My puppy barley is about 15 weeks old now my fiancee and i got her when she was at 12 weeks. whenever people are around in groups of 2 or more she becomes very timid and tries to run to the opposite direction. what would be the best way for her to get comfortable with people when we go for a walk so she doesn't try to bolt the other way?


----------



## aubie (Dec 22, 2008)

When people are around, become an automatic goody dispenser...cheese, hotdogs, chicken, her favortie toy, whatever it takes! 

Most people wanted to stop and talk when they saw us out walking, so remain calm, ignore the spazzy pup and give treats. If she kinda understands "sit" try that. Even have the other person, if they don't mind, give her a treat or throw her a treat (most people don't have a problem with this). 

Make people fun--"I see people I get stuff! Score!" Even now when we're out and people are coming up to us I say in a fun, happy tone "do you see the people?" What are those peoples doing?" 

And just keep at it. Good luck!


----------



## MikeB06 (Mar 12, 2006)

Great advise, I would just add, if you set this up with people YOU know have them NOT look directly at the dog or stare at the dog. That is interpeted by the dog as dominate and scares most timid dogs. Have them squat down, their body at an angle not directly facing the dog. Offer food. 

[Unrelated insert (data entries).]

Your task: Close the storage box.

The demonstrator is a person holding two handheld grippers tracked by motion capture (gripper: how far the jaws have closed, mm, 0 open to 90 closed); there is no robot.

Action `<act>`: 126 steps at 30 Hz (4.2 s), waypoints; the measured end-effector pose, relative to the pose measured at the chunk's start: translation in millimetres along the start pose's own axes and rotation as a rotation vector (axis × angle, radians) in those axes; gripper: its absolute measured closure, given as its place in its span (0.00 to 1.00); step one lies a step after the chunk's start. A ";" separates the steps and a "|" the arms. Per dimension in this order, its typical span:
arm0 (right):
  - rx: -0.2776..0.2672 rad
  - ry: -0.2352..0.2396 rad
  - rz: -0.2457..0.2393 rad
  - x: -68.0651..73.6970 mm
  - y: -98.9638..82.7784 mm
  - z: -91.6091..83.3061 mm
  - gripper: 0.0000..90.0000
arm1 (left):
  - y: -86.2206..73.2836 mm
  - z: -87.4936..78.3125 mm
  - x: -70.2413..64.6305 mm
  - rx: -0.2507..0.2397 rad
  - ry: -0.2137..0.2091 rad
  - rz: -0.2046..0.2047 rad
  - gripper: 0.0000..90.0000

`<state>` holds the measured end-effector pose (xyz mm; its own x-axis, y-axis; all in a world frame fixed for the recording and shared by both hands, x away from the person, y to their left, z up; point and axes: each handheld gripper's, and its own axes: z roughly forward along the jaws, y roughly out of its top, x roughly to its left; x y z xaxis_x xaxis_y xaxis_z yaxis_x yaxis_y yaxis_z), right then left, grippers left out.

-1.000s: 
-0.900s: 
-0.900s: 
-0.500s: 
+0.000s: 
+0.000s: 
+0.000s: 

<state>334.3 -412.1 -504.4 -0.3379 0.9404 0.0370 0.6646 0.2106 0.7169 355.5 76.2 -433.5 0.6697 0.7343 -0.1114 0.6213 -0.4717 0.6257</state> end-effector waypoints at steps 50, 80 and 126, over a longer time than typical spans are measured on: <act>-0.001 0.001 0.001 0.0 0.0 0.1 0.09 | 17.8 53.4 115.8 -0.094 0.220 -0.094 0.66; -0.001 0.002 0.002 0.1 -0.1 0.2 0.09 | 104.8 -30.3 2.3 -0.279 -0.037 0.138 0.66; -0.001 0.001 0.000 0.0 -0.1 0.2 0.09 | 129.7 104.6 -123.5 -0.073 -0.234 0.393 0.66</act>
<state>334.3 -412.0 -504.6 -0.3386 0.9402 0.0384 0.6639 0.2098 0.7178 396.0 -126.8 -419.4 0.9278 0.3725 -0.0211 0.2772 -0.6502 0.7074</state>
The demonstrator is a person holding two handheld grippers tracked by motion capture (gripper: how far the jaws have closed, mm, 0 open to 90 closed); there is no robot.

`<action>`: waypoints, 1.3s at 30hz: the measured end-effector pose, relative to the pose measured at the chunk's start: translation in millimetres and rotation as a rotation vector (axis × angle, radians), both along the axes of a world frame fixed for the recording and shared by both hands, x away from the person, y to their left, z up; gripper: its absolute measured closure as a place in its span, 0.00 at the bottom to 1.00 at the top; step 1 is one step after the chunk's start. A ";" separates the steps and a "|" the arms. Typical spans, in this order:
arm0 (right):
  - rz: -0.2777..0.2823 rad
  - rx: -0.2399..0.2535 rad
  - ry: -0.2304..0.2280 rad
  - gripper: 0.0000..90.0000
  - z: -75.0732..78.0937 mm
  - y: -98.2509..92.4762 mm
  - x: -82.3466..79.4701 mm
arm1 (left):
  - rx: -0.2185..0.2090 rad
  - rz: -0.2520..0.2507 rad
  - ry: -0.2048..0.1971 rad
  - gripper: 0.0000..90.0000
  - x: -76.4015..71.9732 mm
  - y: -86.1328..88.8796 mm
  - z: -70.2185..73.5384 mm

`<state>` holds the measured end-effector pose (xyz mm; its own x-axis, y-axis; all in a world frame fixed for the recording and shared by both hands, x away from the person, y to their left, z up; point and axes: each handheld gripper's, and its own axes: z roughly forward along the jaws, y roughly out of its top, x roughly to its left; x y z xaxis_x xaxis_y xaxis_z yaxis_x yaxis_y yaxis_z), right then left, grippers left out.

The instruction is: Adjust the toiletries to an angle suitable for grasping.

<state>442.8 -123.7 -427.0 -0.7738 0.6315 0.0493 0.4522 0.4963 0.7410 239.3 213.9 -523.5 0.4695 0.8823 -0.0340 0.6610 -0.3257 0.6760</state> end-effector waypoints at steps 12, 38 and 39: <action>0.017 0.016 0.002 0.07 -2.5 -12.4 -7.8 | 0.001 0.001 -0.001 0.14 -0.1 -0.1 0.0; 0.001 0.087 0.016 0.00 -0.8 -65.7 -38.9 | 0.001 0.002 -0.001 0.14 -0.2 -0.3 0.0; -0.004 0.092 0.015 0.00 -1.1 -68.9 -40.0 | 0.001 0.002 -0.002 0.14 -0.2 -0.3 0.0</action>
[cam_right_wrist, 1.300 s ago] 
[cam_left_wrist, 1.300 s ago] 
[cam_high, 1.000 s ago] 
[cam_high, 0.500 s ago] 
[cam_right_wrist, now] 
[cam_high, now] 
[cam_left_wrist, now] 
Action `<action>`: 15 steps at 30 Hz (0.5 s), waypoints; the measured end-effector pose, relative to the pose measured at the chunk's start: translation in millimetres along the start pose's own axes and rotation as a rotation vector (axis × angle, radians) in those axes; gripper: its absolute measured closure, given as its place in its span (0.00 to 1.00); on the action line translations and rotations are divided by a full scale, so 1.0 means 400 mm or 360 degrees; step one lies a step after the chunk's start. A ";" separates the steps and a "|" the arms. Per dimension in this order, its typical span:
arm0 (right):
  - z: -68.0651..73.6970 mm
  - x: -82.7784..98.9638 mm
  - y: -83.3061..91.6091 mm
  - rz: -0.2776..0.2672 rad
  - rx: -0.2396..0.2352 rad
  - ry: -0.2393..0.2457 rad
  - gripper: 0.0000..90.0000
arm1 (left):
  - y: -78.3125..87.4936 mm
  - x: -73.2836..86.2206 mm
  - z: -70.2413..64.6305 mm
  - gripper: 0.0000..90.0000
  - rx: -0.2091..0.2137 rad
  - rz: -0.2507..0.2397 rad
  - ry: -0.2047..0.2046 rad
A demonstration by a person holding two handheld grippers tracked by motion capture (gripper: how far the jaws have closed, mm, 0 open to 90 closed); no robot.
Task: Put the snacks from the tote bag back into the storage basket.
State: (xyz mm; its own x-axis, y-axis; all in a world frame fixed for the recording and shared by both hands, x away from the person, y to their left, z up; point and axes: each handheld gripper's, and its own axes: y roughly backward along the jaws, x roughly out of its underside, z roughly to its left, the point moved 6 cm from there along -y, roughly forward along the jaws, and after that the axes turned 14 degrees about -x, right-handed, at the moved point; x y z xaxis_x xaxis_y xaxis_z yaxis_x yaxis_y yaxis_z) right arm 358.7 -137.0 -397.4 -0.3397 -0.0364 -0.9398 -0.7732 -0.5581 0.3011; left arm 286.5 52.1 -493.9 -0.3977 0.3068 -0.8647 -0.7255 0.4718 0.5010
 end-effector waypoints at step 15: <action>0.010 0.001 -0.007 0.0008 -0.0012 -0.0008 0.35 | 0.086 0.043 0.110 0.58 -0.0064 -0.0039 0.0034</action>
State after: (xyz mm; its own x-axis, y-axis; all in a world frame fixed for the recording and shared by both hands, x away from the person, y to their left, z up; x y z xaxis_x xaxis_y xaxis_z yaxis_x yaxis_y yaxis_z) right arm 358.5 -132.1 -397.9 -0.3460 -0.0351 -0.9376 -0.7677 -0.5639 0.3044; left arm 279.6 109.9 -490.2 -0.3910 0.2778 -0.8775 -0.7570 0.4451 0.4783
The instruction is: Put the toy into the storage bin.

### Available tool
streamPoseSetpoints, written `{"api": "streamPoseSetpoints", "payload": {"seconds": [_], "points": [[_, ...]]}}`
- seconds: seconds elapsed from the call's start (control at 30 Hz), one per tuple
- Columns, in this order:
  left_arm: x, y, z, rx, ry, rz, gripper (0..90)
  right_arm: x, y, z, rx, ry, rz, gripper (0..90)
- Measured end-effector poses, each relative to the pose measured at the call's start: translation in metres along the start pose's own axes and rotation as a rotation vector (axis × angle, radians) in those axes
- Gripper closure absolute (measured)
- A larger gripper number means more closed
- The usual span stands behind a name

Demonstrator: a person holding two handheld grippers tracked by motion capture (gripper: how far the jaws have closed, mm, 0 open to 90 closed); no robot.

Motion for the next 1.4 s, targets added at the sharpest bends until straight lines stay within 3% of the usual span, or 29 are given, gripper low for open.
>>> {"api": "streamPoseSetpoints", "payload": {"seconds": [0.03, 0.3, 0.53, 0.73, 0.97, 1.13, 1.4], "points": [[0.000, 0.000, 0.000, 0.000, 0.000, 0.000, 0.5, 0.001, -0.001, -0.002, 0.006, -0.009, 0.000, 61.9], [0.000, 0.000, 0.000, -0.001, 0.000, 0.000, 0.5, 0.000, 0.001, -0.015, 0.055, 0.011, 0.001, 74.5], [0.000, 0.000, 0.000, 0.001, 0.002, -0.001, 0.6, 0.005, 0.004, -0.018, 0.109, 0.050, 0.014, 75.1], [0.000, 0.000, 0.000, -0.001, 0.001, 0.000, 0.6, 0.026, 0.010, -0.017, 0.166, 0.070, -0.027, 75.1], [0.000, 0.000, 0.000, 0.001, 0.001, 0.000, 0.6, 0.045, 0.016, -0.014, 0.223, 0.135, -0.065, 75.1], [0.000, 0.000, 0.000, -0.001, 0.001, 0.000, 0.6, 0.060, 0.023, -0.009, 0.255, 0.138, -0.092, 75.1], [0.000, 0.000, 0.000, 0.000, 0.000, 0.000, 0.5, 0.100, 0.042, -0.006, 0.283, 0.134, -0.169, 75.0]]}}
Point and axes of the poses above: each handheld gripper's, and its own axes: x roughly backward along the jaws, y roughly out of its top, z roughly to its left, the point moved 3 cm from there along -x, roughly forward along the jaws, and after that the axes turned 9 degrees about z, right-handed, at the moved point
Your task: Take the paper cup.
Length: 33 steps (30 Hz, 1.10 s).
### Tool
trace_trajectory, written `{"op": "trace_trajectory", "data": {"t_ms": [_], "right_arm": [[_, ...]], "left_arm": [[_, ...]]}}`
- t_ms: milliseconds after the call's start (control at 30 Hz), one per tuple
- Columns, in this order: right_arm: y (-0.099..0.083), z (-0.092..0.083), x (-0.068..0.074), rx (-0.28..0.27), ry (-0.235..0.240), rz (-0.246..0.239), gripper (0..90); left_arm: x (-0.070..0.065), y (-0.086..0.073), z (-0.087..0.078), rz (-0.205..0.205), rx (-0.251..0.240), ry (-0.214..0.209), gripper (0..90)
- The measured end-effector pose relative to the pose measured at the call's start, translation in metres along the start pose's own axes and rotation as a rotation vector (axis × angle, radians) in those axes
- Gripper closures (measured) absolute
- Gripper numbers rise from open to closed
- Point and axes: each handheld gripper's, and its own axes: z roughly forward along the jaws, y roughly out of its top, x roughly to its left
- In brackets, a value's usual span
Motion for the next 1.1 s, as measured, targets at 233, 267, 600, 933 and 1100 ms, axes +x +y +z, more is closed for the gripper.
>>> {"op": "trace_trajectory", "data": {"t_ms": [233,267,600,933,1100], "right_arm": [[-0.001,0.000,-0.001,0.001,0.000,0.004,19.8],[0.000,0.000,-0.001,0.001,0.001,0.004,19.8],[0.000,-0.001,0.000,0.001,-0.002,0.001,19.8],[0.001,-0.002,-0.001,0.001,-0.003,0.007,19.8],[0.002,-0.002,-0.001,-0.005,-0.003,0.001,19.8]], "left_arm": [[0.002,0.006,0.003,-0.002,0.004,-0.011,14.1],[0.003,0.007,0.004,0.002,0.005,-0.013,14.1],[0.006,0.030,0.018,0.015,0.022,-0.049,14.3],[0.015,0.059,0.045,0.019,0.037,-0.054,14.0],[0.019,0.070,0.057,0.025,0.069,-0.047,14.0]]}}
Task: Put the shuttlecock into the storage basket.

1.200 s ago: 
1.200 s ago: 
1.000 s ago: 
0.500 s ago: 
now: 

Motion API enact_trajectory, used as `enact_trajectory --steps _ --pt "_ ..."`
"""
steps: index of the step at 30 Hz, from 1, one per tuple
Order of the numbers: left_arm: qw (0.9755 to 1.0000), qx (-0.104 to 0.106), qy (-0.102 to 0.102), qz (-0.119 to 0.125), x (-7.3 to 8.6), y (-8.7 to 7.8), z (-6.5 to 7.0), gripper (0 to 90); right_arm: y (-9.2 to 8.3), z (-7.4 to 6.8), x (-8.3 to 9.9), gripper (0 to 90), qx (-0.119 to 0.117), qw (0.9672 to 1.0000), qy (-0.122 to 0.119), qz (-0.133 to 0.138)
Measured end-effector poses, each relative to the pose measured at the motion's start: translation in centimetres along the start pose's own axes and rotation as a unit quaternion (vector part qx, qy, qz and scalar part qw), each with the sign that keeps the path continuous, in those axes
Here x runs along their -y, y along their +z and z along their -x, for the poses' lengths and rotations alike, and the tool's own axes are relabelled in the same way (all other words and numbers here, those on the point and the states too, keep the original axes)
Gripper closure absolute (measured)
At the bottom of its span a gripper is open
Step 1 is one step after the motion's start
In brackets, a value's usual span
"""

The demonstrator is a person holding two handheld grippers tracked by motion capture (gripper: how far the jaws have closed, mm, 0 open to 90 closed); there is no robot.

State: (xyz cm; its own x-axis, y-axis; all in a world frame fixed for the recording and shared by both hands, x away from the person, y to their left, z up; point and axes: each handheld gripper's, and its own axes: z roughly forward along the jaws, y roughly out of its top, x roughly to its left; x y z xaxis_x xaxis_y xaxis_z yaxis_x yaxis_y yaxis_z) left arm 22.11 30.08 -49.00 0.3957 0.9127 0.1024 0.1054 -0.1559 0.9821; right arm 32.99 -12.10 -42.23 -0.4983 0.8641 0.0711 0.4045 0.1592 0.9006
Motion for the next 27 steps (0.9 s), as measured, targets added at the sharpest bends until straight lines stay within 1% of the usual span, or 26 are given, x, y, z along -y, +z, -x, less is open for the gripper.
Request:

If guests come to your home always have the dog on a leash to control her and have guests ignore her and toss food treats. Let her decide when to approach them. Never force her to approach. 

It takes a lot of time but you can make it better if your follow the rules. Google "socializing timid or scared dogs" and see what info you get. It can't hurt.


----------



## meisha98 (Aug 27, 2008)

Keep practicing and socialising. Don't give up and ditto the positive reinforcement.


----------